» **The task**
Your task is to write out exactly the lines of the listing below, from the first down to the line that holds "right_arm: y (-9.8".

-- -- --

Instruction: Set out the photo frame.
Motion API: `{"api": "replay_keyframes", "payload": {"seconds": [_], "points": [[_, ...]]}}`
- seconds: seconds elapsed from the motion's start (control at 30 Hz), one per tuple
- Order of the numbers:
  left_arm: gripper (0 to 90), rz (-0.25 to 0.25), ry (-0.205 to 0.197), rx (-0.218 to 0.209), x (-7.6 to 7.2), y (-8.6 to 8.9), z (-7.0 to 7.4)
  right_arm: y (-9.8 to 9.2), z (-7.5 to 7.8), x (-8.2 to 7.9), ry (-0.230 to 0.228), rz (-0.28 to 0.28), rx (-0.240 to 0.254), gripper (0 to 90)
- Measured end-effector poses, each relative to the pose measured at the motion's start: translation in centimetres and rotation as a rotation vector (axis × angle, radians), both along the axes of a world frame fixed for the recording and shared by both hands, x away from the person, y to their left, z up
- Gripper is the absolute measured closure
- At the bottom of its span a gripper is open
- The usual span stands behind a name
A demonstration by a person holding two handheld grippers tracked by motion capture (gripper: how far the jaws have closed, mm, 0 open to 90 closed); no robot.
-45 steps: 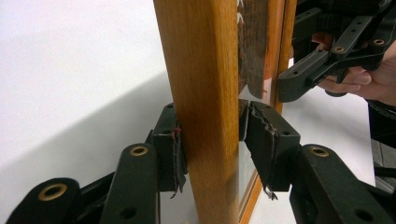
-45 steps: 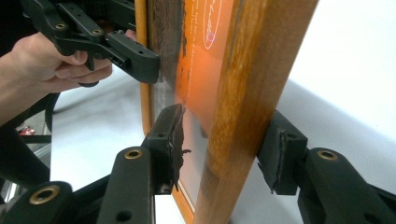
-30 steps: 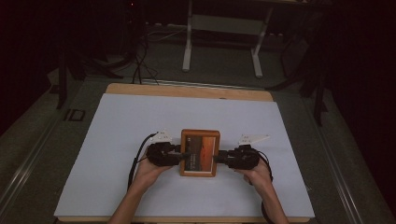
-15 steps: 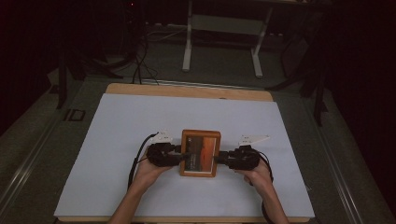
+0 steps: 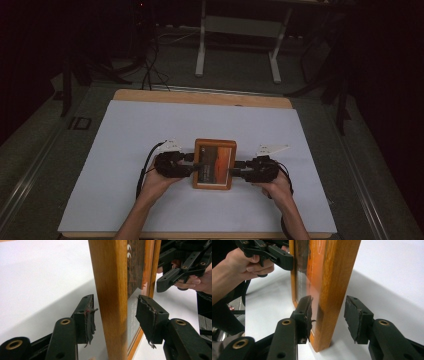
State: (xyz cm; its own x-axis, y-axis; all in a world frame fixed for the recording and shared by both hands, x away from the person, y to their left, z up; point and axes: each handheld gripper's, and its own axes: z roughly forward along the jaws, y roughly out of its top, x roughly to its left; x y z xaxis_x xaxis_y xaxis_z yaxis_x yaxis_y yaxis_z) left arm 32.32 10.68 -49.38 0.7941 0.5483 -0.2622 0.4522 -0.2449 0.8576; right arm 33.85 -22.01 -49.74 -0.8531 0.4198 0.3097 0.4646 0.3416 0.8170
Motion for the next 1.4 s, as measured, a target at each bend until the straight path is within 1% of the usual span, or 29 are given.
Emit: {"api": "replay_keyframes", "payload": {"seconds": [0.1, 0.3, 0.37, 0.43, 0.57, 0.67, 0.77, 0.87, 0.93, 1.03, 1.13, 1.27, 1.37, 1.4], "points": [[48.1, 0.006, -0.005, -0.007, -0.1, 0.3, 0.2, -0.2, 0.3, -0.1, -0.009, -0.007, 0.001, 55.6], [47.9, 0.023, -0.017, -0.005, -0.1, 0.8, 0.6, -0.8, 0.9, -0.2, -0.026, -0.022, 0.007, 54.7], [47.8, 0.03, -0.021, -0.015, -0.3, 1.1, 0.9, -1.2, 1.2, -0.3, -0.036, -0.032, 0.011, 54.1], [47.6, 0.033, -0.024, -0.015, -0.3, 1.3, 1.1, -1.4, 1.4, -0.3, -0.042, -0.038, 0.011, 54.0], [47.5, 0.04, -0.044, -0.014, -0.6, 1.6, 1.7, -2.0, 1.6, -0.4, -0.047, -0.052, 0.012, 53.7], [47.5, 0.052, -0.059, -0.008, -0.8, 1.9, 2.2, -2.4, 1.8, -0.5, -0.053, -0.06, 0.008, 53.5], [47.5, 0.068, -0.065, -0.008, -0.9, 2.3, 2.4, -2.8, 1.9, -0.6, -0.057, -0.067, 0.005, 53.4], [47.5, 0.092, -0.07, -0.009, -1.0, 2.8, 2.7, -3.1, 2.0, -0.6, -0.062, -0.081, -0.009, 53.2], [47.5, 0.109, -0.072, -0.005, -1.0, 3.1, 2.7, -3.3, 2.0, -0.6, -0.066, -0.09, -0.016, 53.0], [47.5, 0.145, -0.08, 0.02, -0.9, 3.7, 2.7, -3.8, 1.9, -0.6, -0.063, -0.108, -0.022, 52.8], [47.5, 0.187, -0.072, 0.039, -0.8, 4.3, 2.5, -4.4, 1.9, -0.5, -0.057, -0.13, -0.02, 52.7], [47.5, 0.222, -0.066, 0.053, -0.6, 4.9, 2.2, -5.3, 1.7, -0.4, -0.054, -0.158, -0.031, 52.2], [47.5, 0.243, -0.068, 0.082, -0.5, 5.2, 2.1, -5.9, 1.6, -0.3, -0.058, -0.186, -0.055, 50.8], [47.4, 0.243, -0.068, 0.082, -0.5, 5.2, 2.1, -6.1, 1.5, -0.3, -0.059, -0.198, -0.068, 50.1]]}}
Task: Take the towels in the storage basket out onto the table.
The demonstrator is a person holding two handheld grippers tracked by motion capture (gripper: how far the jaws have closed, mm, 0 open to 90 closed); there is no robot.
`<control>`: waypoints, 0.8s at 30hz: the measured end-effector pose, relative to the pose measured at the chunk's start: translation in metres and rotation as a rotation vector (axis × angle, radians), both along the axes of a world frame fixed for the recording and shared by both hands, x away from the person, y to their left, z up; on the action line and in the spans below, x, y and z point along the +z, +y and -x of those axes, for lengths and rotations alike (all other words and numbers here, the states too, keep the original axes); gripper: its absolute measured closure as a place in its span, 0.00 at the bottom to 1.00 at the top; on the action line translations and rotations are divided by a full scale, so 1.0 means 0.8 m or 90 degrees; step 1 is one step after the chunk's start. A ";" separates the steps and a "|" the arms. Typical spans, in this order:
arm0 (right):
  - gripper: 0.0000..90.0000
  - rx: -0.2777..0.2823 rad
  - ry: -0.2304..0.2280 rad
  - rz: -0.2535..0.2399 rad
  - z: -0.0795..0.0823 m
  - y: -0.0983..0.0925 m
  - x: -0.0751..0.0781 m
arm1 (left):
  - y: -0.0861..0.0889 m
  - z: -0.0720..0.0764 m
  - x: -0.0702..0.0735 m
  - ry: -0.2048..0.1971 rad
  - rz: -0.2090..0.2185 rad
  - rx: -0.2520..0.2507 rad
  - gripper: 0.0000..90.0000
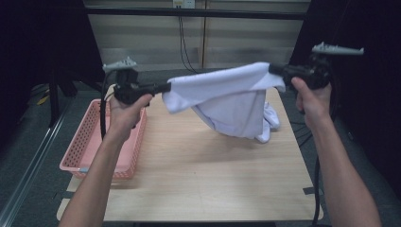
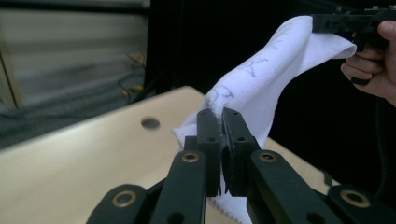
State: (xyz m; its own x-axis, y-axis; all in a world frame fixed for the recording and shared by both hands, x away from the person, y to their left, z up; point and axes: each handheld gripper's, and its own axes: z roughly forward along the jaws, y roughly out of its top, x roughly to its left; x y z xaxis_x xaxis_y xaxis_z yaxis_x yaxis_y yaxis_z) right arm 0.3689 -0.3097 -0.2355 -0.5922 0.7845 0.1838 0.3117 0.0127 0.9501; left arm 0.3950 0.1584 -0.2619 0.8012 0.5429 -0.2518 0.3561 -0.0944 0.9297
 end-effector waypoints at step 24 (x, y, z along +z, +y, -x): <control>0.95 0.069 0.026 0.032 0.148 -0.011 -0.078 | -0.003 0.133 -0.095 0.063 -0.044 -0.143 0.96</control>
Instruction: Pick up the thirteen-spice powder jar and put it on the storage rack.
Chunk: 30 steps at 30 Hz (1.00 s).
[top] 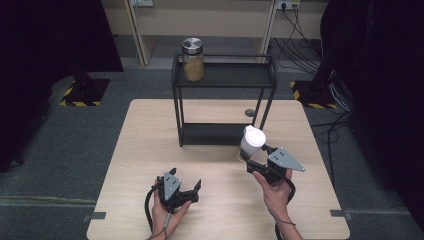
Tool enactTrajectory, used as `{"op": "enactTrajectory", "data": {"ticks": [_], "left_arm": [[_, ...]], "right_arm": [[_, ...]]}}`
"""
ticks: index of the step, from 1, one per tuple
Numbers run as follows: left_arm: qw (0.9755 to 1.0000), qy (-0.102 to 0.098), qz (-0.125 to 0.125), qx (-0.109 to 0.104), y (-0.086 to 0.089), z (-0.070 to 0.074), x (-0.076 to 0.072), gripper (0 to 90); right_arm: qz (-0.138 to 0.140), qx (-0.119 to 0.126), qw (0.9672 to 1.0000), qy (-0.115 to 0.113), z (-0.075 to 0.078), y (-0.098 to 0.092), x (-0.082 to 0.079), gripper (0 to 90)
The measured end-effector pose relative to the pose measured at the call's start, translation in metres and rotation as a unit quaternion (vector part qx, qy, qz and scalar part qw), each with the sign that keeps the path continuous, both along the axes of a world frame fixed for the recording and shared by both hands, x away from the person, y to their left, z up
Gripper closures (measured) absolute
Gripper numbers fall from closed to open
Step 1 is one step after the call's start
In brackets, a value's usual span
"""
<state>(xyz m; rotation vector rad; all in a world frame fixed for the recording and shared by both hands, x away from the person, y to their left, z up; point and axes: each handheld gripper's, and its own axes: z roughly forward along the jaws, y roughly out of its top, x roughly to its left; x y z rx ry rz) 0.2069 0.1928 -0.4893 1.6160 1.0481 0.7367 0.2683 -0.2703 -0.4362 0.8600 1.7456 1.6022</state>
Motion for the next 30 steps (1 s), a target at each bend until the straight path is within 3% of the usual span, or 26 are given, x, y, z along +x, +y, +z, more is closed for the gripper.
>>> {"op": "enactTrajectory", "data": {"ticks": [8,30], "left_arm": [[1.0,0.0,0.0,-0.001,0.0,0.0,0.0,1.4],[1.0,0.004,-0.004,0.001,-0.001,0.001,0.001,1.4]], "right_arm": [[-0.002,-0.001,0.9995,-0.031,0.017,0.004,0.0,30.4],[-0.004,0.02,0.998,-0.06,0.044,0.009,0.009,30.4]]}}
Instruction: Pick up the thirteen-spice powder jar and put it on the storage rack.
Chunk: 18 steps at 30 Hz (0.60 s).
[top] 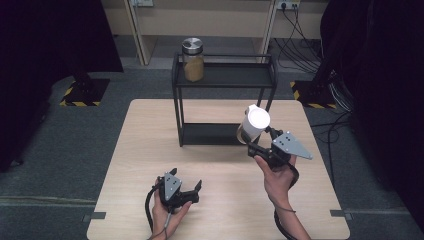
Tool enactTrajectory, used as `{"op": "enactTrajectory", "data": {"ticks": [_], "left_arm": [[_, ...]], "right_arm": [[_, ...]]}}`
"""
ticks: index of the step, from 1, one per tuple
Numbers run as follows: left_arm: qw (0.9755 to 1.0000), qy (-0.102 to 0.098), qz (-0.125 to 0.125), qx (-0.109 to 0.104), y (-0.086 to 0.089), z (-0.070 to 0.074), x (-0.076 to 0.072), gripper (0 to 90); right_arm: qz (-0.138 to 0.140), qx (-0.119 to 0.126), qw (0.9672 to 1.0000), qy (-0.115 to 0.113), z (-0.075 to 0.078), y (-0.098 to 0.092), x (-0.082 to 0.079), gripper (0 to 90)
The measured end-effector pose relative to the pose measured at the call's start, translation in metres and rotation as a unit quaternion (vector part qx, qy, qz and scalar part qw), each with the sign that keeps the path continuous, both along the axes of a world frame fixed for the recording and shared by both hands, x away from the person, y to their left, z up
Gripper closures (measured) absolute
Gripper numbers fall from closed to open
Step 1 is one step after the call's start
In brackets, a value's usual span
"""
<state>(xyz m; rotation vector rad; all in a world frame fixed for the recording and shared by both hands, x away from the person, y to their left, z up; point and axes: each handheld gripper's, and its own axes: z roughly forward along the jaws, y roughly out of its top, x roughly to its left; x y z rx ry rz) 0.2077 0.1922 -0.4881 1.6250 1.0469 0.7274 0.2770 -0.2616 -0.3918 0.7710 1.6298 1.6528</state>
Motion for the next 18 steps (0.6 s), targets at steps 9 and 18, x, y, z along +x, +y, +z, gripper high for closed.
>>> {"op": "enactTrajectory", "data": {"ticks": [9,18], "left_arm": [[1.0,0.0,-0.001,-0.001,0.0,0.0,0.0,1.4],[1.0,-0.001,-0.001,-0.002,0.0,0.0,0.0,1.4]], "right_arm": [[0.0,0.003,0.9998,-0.018,0.019,0.002,0.004,30.4],[0.001,0.003,0.9996,-0.027,0.03,0.004,0.006,30.4]]}}
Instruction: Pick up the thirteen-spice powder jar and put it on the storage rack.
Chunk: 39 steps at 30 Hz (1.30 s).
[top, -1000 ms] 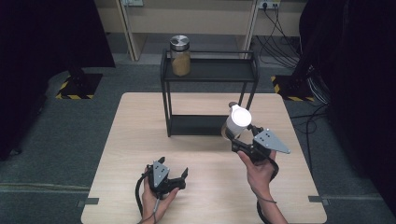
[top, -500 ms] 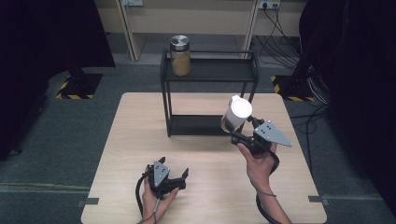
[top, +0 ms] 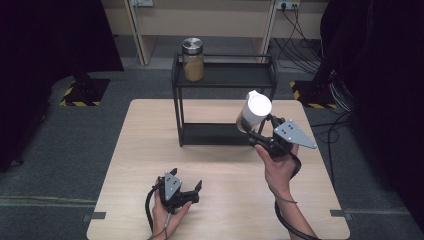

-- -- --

» **Output for this task**
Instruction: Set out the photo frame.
Motion API: `{"api": "replay_keyframes", "payload": {"seconds": [_], "points": [[_, ...]]}}`
- seconds: seconds elapsed from the motion's start (control at 30 Hz), one per tuple
- Order of the numbers:
  left_arm: gripper (0 to 90), rz (-0.25 to 0.25), ry (-0.205 to 0.197), rx (-0.218 to 0.209), x (-7.6 to 7.2), y (-8.6 to 8.9), z (-7.0 to 7.4)
  right_arm: y (-9.8 to 9.2), z (-7.5 to 7.8), x (-8.2 to 7.9), ry (-0.230 to 0.228), rz (-0.28 to 0.28), rx (-0.240 to 0.254), gripper (0 to 90)

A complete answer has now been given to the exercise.